Materials provided START

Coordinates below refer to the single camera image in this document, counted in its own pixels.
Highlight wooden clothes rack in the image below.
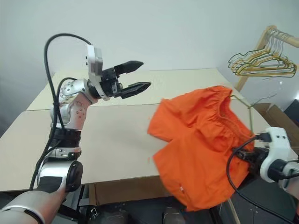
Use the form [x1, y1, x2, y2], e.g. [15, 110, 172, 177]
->
[234, 25, 299, 92]

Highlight yellow wire hanger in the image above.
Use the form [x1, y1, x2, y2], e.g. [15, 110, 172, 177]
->
[231, 31, 298, 78]

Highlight green wire hanger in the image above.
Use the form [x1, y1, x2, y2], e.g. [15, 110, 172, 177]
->
[228, 93, 256, 137]

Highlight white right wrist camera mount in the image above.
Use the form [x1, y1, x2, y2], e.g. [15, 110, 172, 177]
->
[259, 127, 293, 183]

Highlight dark rounded shape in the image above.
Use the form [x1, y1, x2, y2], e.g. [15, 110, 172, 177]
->
[162, 205, 185, 224]

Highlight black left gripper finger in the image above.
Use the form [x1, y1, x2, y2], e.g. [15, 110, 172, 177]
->
[120, 81, 152, 100]
[113, 60, 144, 76]

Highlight open brown cardboard box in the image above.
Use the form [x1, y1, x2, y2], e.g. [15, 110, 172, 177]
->
[253, 102, 299, 133]

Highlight orange shorts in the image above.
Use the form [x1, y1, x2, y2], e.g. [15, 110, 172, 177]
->
[147, 85, 256, 212]

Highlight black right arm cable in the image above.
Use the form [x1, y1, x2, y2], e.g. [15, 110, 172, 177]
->
[226, 132, 299, 222]

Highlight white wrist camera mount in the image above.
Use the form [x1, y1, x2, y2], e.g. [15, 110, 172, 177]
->
[259, 127, 293, 183]
[84, 43, 111, 101]

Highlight thin wooden stick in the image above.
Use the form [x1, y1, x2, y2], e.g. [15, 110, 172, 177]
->
[228, 197, 242, 224]

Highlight large beige cardboard sheet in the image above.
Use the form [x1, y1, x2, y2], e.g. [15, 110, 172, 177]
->
[0, 104, 278, 192]

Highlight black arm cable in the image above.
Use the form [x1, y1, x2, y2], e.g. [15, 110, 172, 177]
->
[29, 33, 94, 191]
[226, 132, 299, 222]

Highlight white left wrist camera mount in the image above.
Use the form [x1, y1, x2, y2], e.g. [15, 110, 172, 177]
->
[84, 43, 111, 101]

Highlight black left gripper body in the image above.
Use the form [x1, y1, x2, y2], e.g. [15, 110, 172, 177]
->
[100, 66, 125, 99]

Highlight wire clothes hangers bundle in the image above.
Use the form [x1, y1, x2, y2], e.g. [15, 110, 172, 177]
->
[228, 32, 297, 77]

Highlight narrow beige cardboard sheet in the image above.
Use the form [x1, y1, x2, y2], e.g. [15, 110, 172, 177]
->
[26, 67, 234, 112]

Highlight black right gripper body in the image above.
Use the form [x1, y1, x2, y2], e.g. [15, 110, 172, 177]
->
[237, 146, 270, 171]

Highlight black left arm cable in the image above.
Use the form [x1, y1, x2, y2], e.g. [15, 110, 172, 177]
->
[29, 33, 94, 191]

Materials provided END

## Work item:
Everything in the listing should be copied exactly, apart from the images it holds.

## Finished task:
Coordinates below refer to the single camera image in this document, counted in its own pixels.
Highlight wooden clothes rack in the image below.
Use the form [x1, y1, x2, y2], e.g. [15, 110, 172, 177]
->
[234, 25, 299, 92]

Highlight yellow wire hanger in the image above.
Use the form [x1, y1, x2, y2], e.g. [15, 110, 172, 177]
->
[231, 31, 298, 78]

Highlight green wire hanger in the image above.
Use the form [x1, y1, x2, y2], e.g. [15, 110, 172, 177]
->
[228, 93, 256, 137]

Highlight white right wrist camera mount in the image above.
Use the form [x1, y1, x2, y2], e.g. [15, 110, 172, 177]
->
[259, 127, 293, 183]

Highlight dark rounded shape in the image above.
Use the form [x1, y1, x2, y2], e.g. [15, 110, 172, 177]
->
[162, 205, 185, 224]

Highlight black left gripper finger in the image above.
Use the form [x1, y1, x2, y2], e.g. [15, 110, 172, 177]
->
[120, 81, 152, 100]
[113, 60, 144, 76]

Highlight open brown cardboard box in the image above.
Use the form [x1, y1, x2, y2], e.g. [15, 110, 172, 177]
->
[253, 102, 299, 133]

Highlight orange shorts in the image above.
Use the form [x1, y1, x2, y2], e.g. [15, 110, 172, 177]
->
[147, 85, 256, 212]

Highlight black right arm cable in the image above.
Use the form [x1, y1, x2, y2], e.g. [15, 110, 172, 177]
->
[226, 132, 299, 222]

Highlight white wrist camera mount in the image above.
Use the form [x1, y1, x2, y2], e.g. [15, 110, 172, 177]
->
[259, 127, 293, 183]
[84, 43, 111, 101]

Highlight thin wooden stick in the image above.
Use the form [x1, y1, x2, y2], e.g. [15, 110, 172, 177]
->
[228, 197, 242, 224]

Highlight large beige cardboard sheet in the image above.
Use the form [x1, y1, x2, y2], e.g. [15, 110, 172, 177]
->
[0, 104, 278, 192]

Highlight black arm cable in the image above.
Use the form [x1, y1, x2, y2], e.g. [15, 110, 172, 177]
->
[29, 33, 94, 191]
[226, 132, 299, 222]

Highlight white left wrist camera mount in the image above.
Use the form [x1, y1, x2, y2], e.g. [15, 110, 172, 177]
->
[84, 43, 111, 101]

Highlight black left gripper body in the image above.
Use the form [x1, y1, x2, y2], e.g. [15, 110, 172, 177]
->
[100, 66, 125, 99]

Highlight wire clothes hangers bundle in the image above.
Use the form [x1, y1, x2, y2], e.g. [15, 110, 172, 177]
->
[228, 32, 297, 77]

Highlight narrow beige cardboard sheet in the image above.
Use the form [x1, y1, x2, y2], e.g. [15, 110, 172, 177]
->
[26, 67, 234, 112]

Highlight black right gripper body in the image above.
Use the form [x1, y1, x2, y2], e.g. [15, 110, 172, 177]
->
[237, 146, 270, 171]

Highlight black left arm cable in the image above.
Use the form [x1, y1, x2, y2], e.g. [15, 110, 172, 177]
->
[29, 33, 94, 191]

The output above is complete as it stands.